L’abstention est le dernier obstacle que l’administration et la classe politique devraient franchir pour venir à bout de la hantise qui règne dans les milieux partisans. Doté d’un nouveau pouvoir législatif, à même de «cuisiner» des lois en fonction des besoins de la République, le citoyen tient, cette fois-ci, à s’assurer que les sensations que véhiculera l’air du temps avec un nouveau Parlement ne ressembleront plus à ce «mets» cinquantenaire qui a corrompu toute vie citoyenne.
Depuis des mois, le chef de l’Etat ne rate aucune occasion, ni opportunité pour évoquer les prochaines élections législatives. Les commémorations et célébrations sont un parfait prétexte pour lancer ses appels aux citoyens pour aller voter le 10 mai.
Dans ses discours et communiqués, Bouteflika semble donner une grande importance à ces élections et au futur Parlement, non pas pour sa configuration humaine, politique et sociale, mais beaucoup plus pour sa volonté de créer une grande instance de législation et de contrôle, dotée de larges pouvoirs pour élaborer des textes de loi et des prérogatives de contrôle de l’activité du gouvernement.
Bouteflika l’a encore une fois rappelé dans son message à l’occasion de la célébration de la Journée du savoir. Une importance qui échappe sans doute à la plupart de nos concitoyens, mais la pédagogie «pavlovienne» de Bouteflika pourrait, elle, faire son effet d’ici à quarante jours. Et pourquoi insiste-t-il tant ?
Car, tous les sondages officieux ou informels le disent : la participation aux législatives ne dépassera pas le fatidique seuil des 25%. A l’exception des militants et des réseaux familiaux et claniques, la campagne électorale qui débutera aujourd’hui ne pourra pas mobiliser davantage les populations. L’abstention semble aujourd’hui intégrée comme un phénomène récurrent, une tendance lourde dans notre électorat, mais considérée toutefois comme dangereuse pour l’avenir politique du pays, selon certains milieux proches du pouvoir.

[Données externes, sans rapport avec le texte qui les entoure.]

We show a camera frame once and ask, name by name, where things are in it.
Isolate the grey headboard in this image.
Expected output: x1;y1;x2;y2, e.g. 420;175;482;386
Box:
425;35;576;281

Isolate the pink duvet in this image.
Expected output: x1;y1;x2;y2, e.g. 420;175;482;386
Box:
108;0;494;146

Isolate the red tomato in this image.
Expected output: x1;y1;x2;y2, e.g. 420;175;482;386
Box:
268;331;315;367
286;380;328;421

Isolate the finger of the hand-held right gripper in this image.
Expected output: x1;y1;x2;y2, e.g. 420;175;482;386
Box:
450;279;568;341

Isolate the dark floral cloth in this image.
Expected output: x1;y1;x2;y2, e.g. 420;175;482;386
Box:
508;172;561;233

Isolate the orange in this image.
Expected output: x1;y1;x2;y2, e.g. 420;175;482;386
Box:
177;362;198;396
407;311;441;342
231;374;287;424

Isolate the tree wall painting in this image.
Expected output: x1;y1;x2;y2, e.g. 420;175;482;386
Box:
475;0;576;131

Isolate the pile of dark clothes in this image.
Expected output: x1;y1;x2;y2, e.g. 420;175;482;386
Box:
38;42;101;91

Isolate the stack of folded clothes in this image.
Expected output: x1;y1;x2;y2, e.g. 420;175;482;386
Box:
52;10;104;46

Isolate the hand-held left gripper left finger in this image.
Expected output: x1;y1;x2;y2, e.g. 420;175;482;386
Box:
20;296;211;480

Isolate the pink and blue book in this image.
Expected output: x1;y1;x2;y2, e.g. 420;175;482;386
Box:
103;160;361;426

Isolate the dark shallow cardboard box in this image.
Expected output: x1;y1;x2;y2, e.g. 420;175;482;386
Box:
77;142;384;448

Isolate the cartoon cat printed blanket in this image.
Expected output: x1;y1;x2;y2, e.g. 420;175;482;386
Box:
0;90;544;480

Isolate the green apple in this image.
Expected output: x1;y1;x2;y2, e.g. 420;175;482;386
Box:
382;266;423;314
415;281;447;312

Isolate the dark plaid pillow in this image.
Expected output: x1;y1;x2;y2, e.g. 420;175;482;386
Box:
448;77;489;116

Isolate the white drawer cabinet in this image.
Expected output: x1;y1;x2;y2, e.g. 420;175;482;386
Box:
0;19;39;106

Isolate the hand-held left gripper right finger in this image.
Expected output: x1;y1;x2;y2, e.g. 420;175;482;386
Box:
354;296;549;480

Ces derniers veulent éviter un scénario à l’égyptienne ou à la tunisienne, et un retour à la case départ des années 1990. Un scénario qui fut à la source des crises sanglantes qu’a connues l’Algérie. Le comportement abstentionniste face au vote de larges franges de notre société n’est pas vraiment pour garantir une institution démocratique et participative.
C’est un comportement qui pourrait plutôt avantager des formations organiquement bâties sur la discipline et le respect strict des mots d’ordre. Comme le cas des formations islamistes, dont les chefs usent du fameux procédé dont ils accusent actuellement les militaires : prouver son vote en ramenant les autres bulletins.
C’est cette angoisse de se retrouver avec un Parlement hétéroclite, mais avec une majorité islamiste qui incite le chef de l’Etat à rappeler les vertus du vote aux citoyens indifférents, blasés par les politiciens, assimilés à des affairistes et des opportunistes, et complètement laminés par les dérives inflationnistes des produits de large consommation.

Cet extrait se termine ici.